If I can’t do that, you shouldn’t ship it.
Because now I’m losing sales because nobody cared enough to make sure they could translate what was in the box TO SALES. At that point I have to ask, what the heck are you even here for?
TCG’s are the worst.
TCG’s only work when you can get volume, in terms of players and in terms of sales. A TCG product in the box needs to be a stirge – it needs a long spike driven into the heart of a market, pumping in product and sucking out money.
Don’t send me a starter if I can’t get more.

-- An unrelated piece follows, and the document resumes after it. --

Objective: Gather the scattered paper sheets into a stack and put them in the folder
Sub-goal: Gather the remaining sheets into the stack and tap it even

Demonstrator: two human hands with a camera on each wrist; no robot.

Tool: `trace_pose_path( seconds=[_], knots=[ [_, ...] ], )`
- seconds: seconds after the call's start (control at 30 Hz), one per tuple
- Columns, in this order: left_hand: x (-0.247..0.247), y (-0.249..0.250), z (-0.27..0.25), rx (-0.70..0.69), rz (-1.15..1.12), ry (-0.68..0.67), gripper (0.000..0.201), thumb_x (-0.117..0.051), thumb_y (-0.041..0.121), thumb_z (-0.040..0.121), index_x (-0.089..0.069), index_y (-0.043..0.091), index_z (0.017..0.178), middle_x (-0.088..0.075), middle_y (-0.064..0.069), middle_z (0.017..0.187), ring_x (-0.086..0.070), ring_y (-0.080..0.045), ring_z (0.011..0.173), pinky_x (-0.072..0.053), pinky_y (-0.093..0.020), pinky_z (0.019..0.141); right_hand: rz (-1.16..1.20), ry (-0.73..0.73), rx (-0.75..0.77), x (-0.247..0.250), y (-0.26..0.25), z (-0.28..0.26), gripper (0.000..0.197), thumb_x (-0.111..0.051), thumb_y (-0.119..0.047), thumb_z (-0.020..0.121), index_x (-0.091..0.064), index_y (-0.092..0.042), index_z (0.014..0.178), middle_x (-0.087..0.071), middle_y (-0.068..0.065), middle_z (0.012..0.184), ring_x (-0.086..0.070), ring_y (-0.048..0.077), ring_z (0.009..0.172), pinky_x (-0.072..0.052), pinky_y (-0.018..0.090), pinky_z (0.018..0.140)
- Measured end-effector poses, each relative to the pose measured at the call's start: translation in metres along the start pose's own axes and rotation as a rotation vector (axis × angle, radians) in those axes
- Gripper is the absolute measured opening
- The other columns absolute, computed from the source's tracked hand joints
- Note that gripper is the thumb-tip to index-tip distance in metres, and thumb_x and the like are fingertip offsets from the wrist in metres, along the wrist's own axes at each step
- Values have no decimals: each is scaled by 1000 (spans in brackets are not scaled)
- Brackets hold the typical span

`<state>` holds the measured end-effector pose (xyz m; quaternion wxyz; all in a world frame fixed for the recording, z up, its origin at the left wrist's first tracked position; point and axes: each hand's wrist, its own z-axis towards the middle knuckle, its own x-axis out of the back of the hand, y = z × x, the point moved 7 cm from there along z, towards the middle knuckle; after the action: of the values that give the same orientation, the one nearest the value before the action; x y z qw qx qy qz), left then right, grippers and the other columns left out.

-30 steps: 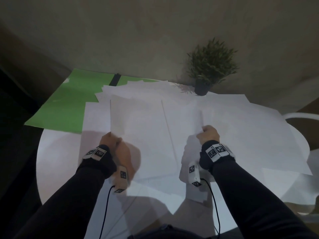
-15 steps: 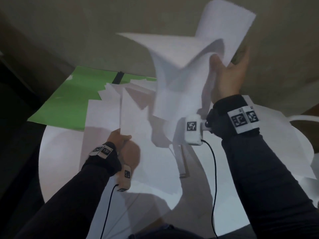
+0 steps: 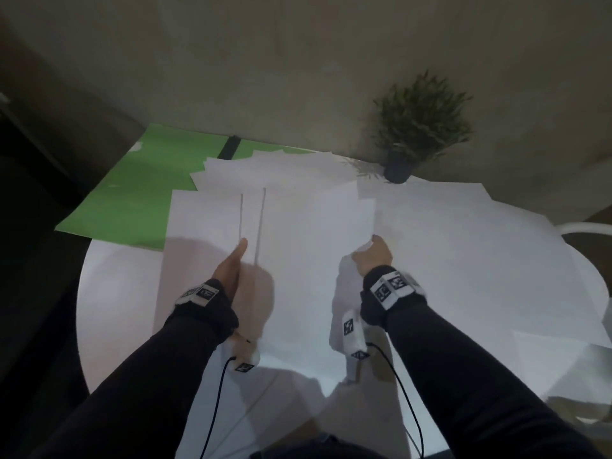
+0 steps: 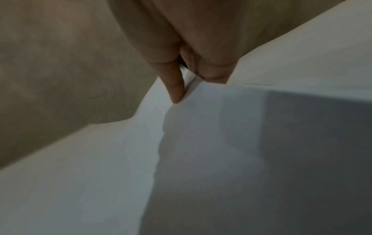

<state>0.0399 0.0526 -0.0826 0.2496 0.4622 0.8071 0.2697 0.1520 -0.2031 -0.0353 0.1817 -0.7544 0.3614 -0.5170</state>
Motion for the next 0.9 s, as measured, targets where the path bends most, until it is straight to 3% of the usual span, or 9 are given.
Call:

Don’t send me a case of starters if I can’t get more. Because when a TCG bubbles, I need sixty.
Not six.
Most stores? They are Magic stores. They don’t always jump because they don’t always want to risk the community they have on a new game. But if you send a store like mine a demo deck? When I was running organised play for Bushiroad I sent out hundreds to any interested store. Magic Demo decks? I got through thousands.
If I am passing around one demo deck – or at least I hope, a pair – I need to source stock really quickly. Handselling a TCG is hard. There’s a play – commit – buy axis that is very, very short.
But…
7. Galactus was cool.
And I flew half way around the world just to be the first person in the UK to have one. If it is going to be a one off, it has to be drop dead cool.
A flagship item for a flagship store.
Part of me misses those days. I might not miss the scrum for swag. I certainly don’t miss being the quietly deferential British guy watching folks wheel away a year’s turnover in a suitcase. The industry has changed a lot.
But until now we’ve never really had this talk. About how retailers use the contents of the box. How we view you and your expectation of us through those contents.
Remember it’s an opportunity, not an obligation.
A lot of smaller retailers are primarily Magic stores. The right product – and the right follow up – might be the perfect in for an entire product category with you as the cornerstone. The bigger the store, the more likely your box contents will just join general population on our shelves. But the more you think about what is in the box – what YOU put in, and what messaging you want to accompany it – the harder it will work for you.
And the harder we will too.
Because it can’t always be Gwynneth Paltrow’s head!
This was a fun read. Do you have any advice, or can you point me to past articles that give advice for newer or smaller publishers trying to get into realtail?